▸ Exercise instructions: The answer must consist only of the lines from the line with "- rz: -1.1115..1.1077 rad" to the line with "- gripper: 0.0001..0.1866", both included, exactly as they stand below.
START Stored data
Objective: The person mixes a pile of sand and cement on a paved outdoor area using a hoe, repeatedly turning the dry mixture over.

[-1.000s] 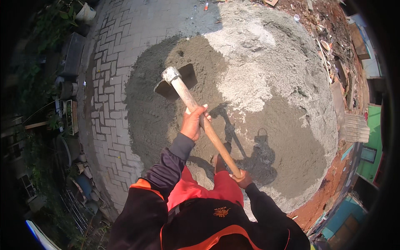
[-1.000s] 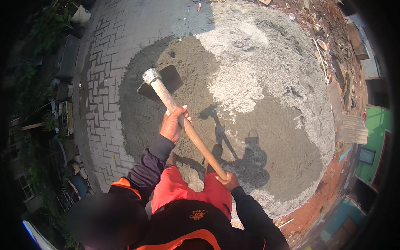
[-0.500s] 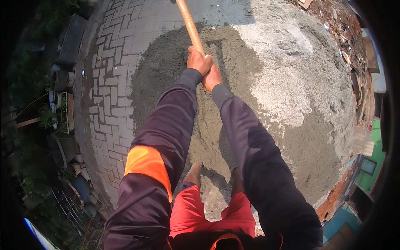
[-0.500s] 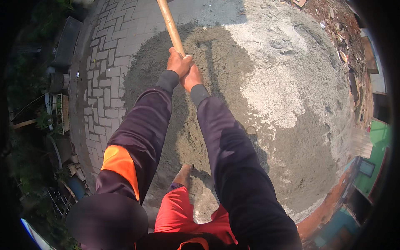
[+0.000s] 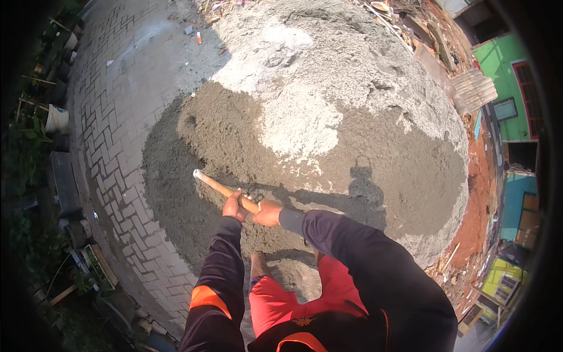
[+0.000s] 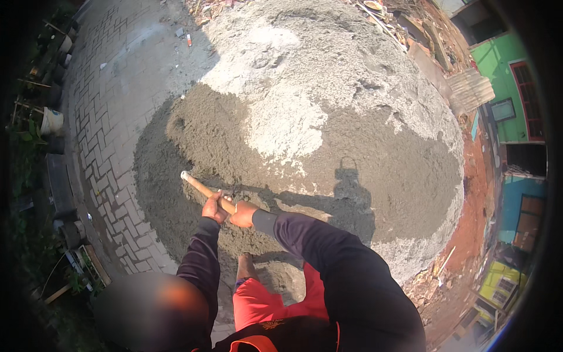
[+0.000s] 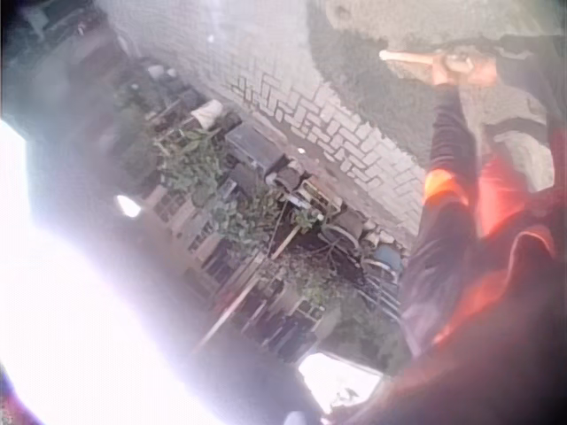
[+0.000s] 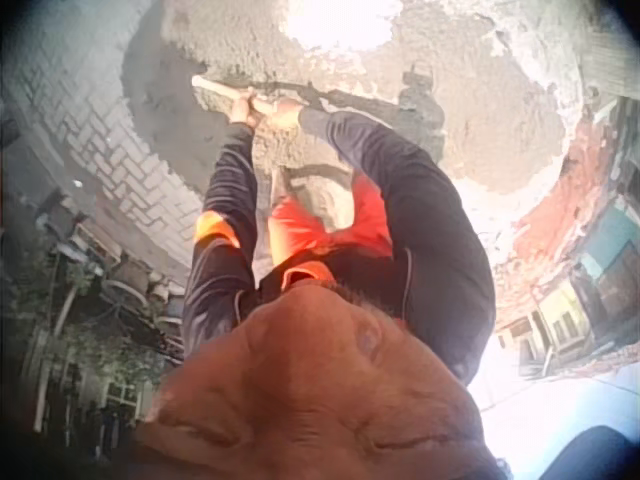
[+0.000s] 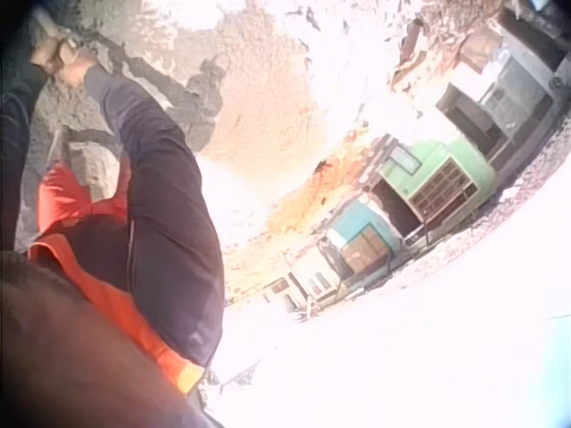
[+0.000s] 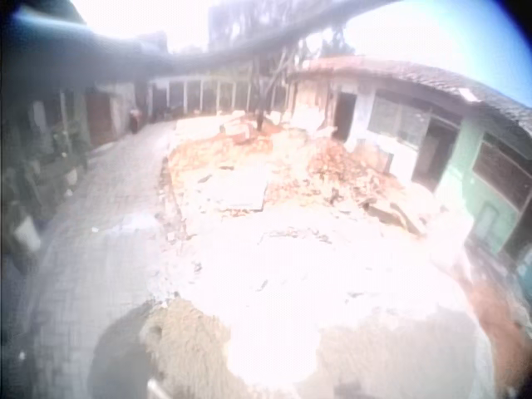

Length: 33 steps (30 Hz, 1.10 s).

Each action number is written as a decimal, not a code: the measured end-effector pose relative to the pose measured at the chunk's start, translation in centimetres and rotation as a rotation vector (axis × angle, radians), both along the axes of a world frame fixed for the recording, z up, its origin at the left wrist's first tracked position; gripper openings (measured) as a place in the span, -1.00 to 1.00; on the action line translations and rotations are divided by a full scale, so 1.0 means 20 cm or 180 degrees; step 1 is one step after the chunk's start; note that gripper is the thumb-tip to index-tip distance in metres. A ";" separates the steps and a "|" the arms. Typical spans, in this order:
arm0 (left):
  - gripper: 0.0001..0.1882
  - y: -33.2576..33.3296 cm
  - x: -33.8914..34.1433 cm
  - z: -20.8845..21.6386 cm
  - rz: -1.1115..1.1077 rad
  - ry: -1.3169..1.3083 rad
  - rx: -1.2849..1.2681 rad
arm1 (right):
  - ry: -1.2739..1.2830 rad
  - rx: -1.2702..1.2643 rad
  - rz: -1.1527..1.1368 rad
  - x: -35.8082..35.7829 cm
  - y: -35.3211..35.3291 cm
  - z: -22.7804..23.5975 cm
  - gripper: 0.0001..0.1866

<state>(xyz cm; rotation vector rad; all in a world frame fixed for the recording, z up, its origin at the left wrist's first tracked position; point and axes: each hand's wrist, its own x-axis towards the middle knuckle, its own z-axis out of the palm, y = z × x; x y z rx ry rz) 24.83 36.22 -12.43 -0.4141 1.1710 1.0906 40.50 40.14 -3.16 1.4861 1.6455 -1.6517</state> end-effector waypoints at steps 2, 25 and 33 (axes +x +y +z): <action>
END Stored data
▸ Final answer:
  - rz: -1.1115..1.1077 rad
  - ry: -1.3169..1.3083 rad
  - rx: -1.2849..1.2681 rad
arm1 (right):
  - ry: -1.2739..1.2830 rad
  - rx: -1.2702..1.2643 rad
  - rz: -1.1527..1.1368 rad
  - x: -35.8082..35.7829 cm
  - y: -35.3211..35.3291 cm
  - z: -22.7804..23.5975 cm
  - gripper: 0.0001..0.1866

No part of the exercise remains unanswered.